- EXERCISE -
How many lines of these records hold the string "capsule"? Reply with the number alone.

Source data

———

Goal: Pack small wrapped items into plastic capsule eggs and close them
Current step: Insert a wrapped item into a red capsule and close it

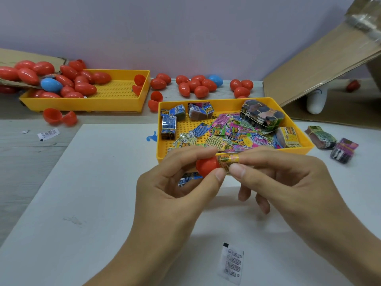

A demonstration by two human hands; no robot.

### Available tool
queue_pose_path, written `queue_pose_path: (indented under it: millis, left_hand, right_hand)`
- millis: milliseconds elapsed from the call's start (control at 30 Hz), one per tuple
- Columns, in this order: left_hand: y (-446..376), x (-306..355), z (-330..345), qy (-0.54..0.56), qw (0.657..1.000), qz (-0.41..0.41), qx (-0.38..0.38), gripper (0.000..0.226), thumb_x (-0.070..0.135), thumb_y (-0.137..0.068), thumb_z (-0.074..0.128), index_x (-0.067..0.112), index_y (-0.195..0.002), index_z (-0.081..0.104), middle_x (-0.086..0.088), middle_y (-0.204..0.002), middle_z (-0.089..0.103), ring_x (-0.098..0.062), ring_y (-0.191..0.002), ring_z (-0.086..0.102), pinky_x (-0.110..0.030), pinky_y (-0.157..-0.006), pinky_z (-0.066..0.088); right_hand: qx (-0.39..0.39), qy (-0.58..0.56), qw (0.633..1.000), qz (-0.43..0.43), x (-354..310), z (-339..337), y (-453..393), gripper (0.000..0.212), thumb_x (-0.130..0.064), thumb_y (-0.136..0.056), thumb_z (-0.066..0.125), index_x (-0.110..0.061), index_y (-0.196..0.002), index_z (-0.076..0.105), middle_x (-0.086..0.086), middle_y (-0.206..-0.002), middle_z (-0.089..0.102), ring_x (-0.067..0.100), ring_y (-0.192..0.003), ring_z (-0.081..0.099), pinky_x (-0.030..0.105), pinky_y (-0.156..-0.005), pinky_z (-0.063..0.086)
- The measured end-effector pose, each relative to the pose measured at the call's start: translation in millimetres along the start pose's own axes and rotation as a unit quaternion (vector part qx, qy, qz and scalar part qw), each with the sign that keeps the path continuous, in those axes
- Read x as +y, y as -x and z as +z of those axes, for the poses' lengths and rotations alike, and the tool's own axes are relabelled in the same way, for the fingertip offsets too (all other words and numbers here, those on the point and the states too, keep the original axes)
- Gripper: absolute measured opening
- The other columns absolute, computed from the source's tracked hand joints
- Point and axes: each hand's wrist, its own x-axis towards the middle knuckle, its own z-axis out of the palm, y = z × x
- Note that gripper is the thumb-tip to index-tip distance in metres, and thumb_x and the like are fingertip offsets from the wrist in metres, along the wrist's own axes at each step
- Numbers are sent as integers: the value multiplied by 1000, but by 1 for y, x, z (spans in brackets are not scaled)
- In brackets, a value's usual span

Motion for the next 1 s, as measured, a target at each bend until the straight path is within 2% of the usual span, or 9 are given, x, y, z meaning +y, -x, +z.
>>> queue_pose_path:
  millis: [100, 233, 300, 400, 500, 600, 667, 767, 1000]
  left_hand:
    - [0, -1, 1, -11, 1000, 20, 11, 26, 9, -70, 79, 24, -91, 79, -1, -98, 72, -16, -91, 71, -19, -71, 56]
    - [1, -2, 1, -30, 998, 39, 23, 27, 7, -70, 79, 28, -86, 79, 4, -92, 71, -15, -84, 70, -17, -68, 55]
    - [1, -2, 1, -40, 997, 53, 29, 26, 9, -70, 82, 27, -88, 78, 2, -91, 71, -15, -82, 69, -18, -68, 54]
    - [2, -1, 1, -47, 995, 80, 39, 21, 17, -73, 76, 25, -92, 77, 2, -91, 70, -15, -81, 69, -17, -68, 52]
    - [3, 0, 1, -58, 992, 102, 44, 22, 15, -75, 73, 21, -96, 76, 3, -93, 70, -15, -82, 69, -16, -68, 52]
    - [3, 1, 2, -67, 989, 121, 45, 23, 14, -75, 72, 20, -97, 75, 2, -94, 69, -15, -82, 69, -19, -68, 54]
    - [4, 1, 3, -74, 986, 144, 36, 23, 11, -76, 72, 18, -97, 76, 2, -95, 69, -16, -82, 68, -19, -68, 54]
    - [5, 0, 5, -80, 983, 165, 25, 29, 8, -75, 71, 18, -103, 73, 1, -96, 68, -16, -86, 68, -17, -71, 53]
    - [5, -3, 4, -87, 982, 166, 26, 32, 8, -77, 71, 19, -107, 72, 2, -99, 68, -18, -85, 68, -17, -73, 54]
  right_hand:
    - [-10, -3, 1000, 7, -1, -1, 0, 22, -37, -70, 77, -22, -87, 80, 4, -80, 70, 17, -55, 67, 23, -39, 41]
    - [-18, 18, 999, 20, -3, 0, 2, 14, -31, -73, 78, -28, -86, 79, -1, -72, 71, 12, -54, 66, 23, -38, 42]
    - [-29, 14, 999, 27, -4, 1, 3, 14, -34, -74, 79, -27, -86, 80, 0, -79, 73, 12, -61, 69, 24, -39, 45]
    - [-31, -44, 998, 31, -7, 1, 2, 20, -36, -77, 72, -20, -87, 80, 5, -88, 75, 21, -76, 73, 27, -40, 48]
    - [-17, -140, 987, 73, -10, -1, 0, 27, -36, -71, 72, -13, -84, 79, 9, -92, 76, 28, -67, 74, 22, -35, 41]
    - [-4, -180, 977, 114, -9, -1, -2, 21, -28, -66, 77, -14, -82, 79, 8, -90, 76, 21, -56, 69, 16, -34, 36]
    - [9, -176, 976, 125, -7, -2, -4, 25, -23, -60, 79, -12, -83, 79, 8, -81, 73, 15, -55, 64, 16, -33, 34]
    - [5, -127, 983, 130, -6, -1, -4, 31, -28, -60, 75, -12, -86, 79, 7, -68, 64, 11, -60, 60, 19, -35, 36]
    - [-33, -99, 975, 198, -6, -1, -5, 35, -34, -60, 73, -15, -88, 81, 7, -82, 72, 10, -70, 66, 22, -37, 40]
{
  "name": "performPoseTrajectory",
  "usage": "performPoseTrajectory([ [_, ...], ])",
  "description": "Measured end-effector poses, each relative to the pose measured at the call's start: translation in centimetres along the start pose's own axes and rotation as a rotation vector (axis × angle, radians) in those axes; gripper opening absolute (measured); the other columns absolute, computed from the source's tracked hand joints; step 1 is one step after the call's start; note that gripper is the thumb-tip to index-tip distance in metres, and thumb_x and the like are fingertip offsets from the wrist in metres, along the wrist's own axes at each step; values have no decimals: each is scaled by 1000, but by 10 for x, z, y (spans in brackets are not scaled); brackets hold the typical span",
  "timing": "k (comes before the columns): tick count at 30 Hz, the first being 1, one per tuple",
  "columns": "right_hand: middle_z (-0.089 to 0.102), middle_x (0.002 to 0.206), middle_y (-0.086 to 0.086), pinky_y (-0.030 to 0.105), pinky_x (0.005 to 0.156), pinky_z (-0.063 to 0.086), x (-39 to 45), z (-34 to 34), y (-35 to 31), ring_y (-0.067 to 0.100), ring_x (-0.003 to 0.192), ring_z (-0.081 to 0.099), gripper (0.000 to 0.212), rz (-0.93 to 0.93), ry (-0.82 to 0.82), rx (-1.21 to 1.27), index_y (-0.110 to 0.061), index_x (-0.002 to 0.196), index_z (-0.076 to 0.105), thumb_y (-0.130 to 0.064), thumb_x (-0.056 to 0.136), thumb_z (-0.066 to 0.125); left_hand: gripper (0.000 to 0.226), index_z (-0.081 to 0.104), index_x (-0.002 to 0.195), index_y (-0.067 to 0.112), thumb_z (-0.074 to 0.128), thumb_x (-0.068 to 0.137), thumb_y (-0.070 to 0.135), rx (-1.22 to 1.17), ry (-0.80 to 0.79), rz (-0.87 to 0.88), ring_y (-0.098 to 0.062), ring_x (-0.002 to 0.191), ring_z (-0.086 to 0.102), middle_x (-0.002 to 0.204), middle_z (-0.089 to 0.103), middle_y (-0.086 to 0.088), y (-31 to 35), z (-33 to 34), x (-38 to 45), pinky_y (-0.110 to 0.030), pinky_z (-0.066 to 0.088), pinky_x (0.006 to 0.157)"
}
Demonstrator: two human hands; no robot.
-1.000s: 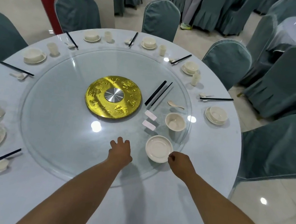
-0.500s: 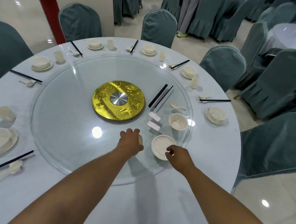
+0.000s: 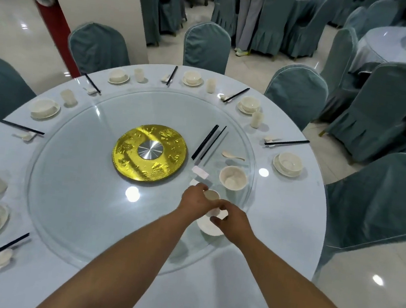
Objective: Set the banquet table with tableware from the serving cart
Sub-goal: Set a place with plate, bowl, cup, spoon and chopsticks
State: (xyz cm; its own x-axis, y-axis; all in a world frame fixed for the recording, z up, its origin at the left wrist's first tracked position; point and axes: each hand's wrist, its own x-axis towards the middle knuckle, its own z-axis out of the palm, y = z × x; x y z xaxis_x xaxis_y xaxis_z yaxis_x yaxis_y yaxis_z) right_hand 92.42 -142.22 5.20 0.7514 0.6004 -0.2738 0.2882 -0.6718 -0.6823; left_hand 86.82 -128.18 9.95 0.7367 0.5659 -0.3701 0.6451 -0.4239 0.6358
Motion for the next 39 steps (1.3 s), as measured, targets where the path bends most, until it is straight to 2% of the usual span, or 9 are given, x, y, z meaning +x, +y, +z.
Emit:
performPoseTrajectory([
  [4,63,110,-17,22,79,45,21,-26,34,8,92,61,51,43,68,74,-37,125,55,-43,78,75,62,59,120,22,73,72,59,-189,-74,-39,-16,100,61,111,65,4,29,33,25,-26,47,81],
  [8,59,100,-24,18,75,41,44,-56,77,2,87,57,51,91,147,131,-41,120,54,-43,75,77,41,65,103,21,57,85,57,-387,-130,-95,-20,89,69,97,70,2,60,75,59,-41,56,90],
  [13,60,105,-20,20,73,44,68,-87,133,5,90,59,51,165,202,138,-39,120,52,-48,75,75,27,64,99,20,45,95,39,-496,-204,-120,-20,87,71,99,72,-3,86,117,94,-43,55,92],
  [15,60,106,-20,24,76,47,81,-99,158,6,92,59,50,215,232,139,-39,120,52,-48,76,74,28,65,104,16,42,98,31,-354,-184,-66,-24,96,67,104,71,-4,94,136,112,-45,51,97],
  [20,61,102,-18,27,78,46,114,-116,211,11,95,61,40,336,268,180,-38,111,52,-47,78,72,37,60,131,17,43,98,22,215,-231,134,-25,123,55,132,62,-5,94,180,145,-26,38,103],
  [23,60,99,-13,28,77,44,138,-118,239,15,94,60,39,401,301,212,-33,112,51,-42,80,74,43,50,142,17,41,99,19,376,-406,222,-21,136,43,148,48,-5,84,213,161,-25,28,112],
  [27,62,106,-8,27,77,44,160,-118,259,15,94,58,51,451,299,239,-28,125,51,-41,81,74,56,29,152,10,41,97,12,696,-644,366,-24,148,20,163,15,-8,67,235,174,-37,25,118],
  [35,65,114,-2,38,87,52,190,-111,249,23,105,62,53,441,288,271,-29,126,50,-41,80,74,63,8,156,8,34,99,8,843,-606,350,-23,152,-5,164,-9,-2,54,252,164,-36,15,122],
  [39,55,135,4,42,103,47,170,-104,248,26,123,55,73,495,284,252,-19,146,39,-34,84,74,64,8,156,7,36,99,9,834,-608,315,-23,152,-1,165,-6,-3,64,246,162,-36,16,122],
])
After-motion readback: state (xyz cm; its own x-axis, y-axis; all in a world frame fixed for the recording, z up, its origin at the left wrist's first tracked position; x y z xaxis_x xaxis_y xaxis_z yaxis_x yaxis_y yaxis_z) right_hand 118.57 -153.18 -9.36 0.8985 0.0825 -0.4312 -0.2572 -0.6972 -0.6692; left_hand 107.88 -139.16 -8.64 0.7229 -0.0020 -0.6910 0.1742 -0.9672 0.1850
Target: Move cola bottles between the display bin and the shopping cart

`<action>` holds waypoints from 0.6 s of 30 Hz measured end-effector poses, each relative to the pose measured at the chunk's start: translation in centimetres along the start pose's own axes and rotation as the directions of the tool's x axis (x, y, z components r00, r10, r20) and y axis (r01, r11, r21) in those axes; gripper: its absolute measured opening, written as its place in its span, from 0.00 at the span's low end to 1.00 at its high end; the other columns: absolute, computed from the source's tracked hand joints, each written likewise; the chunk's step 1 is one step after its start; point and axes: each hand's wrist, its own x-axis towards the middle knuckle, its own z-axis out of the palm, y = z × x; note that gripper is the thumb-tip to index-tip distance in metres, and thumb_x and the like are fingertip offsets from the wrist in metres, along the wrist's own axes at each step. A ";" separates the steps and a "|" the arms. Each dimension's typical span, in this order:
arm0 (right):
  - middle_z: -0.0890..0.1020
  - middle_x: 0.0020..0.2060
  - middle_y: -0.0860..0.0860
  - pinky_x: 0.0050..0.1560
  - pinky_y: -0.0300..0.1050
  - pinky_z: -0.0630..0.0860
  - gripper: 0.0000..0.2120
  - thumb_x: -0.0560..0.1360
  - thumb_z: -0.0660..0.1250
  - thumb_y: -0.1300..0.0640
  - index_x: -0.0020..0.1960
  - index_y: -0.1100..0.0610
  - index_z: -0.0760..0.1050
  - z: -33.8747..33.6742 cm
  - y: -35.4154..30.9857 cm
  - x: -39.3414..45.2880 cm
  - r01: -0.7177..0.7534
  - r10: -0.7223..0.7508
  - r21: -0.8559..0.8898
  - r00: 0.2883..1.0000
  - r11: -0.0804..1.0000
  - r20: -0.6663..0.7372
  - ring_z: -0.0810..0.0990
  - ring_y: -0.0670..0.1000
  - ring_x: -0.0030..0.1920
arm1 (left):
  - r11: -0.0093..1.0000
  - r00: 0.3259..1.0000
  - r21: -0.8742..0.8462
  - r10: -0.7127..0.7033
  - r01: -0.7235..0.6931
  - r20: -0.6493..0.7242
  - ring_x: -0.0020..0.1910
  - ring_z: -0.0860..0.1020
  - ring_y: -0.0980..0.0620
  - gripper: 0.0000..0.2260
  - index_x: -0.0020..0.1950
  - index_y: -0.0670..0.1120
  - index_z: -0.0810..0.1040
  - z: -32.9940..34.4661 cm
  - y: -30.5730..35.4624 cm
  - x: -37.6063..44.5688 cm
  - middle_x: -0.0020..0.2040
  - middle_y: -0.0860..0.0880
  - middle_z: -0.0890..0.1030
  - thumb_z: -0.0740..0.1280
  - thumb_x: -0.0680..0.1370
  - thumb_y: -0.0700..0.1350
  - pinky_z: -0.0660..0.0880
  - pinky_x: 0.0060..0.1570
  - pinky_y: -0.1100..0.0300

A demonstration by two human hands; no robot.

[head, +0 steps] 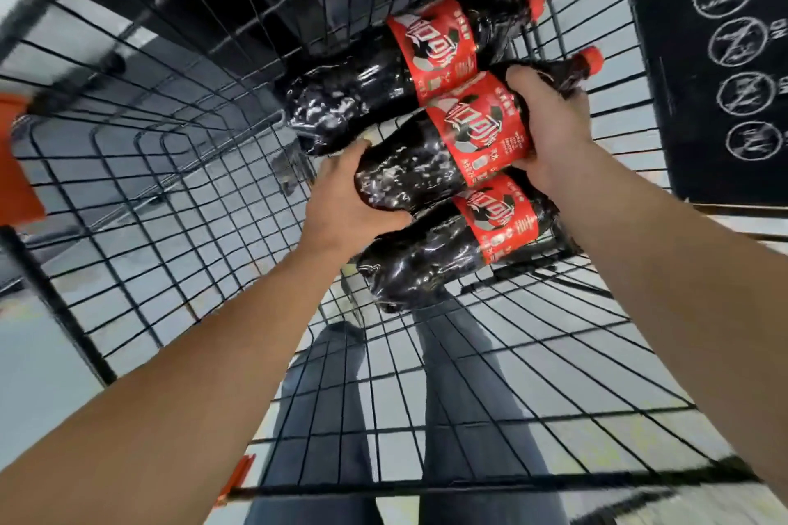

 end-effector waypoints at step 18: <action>0.84 0.55 0.50 0.57 0.56 0.83 0.42 0.56 0.80 0.40 0.66 0.49 0.71 1.1 -1.6 -29.4 0.468 -0.470 0.084 0.883 0.880 0.000 0.86 0.51 0.52 | 0.939 0.904 -0.090 0.289 -0.331 -0.316 0.63 0.64 0.62 0.45 0.76 0.50 0.67 -13.7 -1.2 -20.4 0.67 0.50 0.69 0.83 0.62 0.48 0.62 0.66 0.65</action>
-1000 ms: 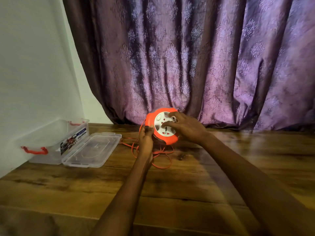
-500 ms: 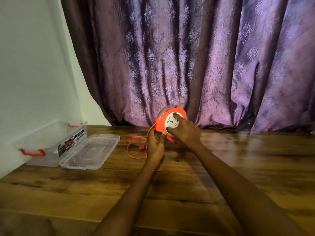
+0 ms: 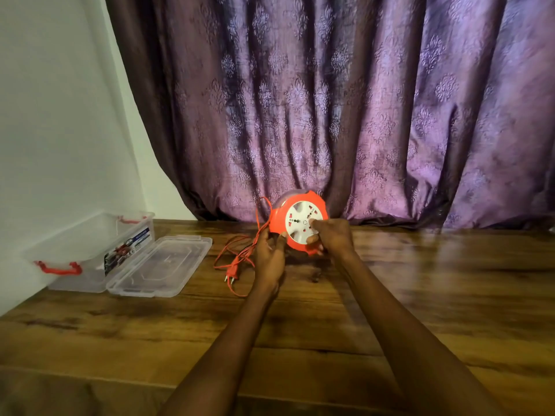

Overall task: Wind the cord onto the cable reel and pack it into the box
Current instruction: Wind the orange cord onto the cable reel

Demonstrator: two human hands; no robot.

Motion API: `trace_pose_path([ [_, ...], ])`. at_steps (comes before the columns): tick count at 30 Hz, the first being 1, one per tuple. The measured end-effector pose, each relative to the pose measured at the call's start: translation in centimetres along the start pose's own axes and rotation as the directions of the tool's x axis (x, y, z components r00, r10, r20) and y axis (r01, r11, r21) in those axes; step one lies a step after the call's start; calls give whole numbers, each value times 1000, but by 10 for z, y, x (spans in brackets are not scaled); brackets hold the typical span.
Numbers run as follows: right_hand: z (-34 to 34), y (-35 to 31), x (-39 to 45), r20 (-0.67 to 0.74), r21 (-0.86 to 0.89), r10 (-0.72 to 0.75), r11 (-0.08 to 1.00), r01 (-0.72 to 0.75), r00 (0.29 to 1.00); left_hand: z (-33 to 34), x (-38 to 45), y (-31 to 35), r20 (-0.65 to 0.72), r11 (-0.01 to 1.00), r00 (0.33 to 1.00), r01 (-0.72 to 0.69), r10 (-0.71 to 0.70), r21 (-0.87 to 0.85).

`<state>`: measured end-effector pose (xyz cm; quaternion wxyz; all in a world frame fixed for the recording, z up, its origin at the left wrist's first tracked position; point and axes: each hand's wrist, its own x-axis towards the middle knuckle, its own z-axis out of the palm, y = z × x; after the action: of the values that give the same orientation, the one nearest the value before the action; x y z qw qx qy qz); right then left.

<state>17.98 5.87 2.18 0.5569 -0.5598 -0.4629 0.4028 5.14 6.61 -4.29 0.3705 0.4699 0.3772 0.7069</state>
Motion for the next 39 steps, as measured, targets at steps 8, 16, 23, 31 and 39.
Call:
trace_pose_path([
  [8, -28, -23, 11, 340, -607, -771, 257, 752, 538, -1, -4, 1, 90, 990, 994, -74, 63, 116],
  [16, -29, -57, 29, 724, -563, -541, -104, 820, 428, 1, -10, -1, 228, 945, 968, -168, 104, 281],
  [23, -27, -60, 37, 544, -702, -652, -8, 712, 528, 8, -20, 1, 346, 932, 928, -239, 137, 272],
  [31, 1, -81, 49, 167, -769, -609, 412, 489, 776, 12, -25, -1, 359, 981, 932, -114, 51, 157],
  [39, 1, -94, 88, -8, 18, -115, 993, 115, 993, 10, -16, -9, 315, 999, 949, 37, -30, -15],
])
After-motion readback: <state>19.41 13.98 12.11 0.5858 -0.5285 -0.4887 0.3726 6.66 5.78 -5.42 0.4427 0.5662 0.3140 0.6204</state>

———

- EXPECTED ANSWER -
2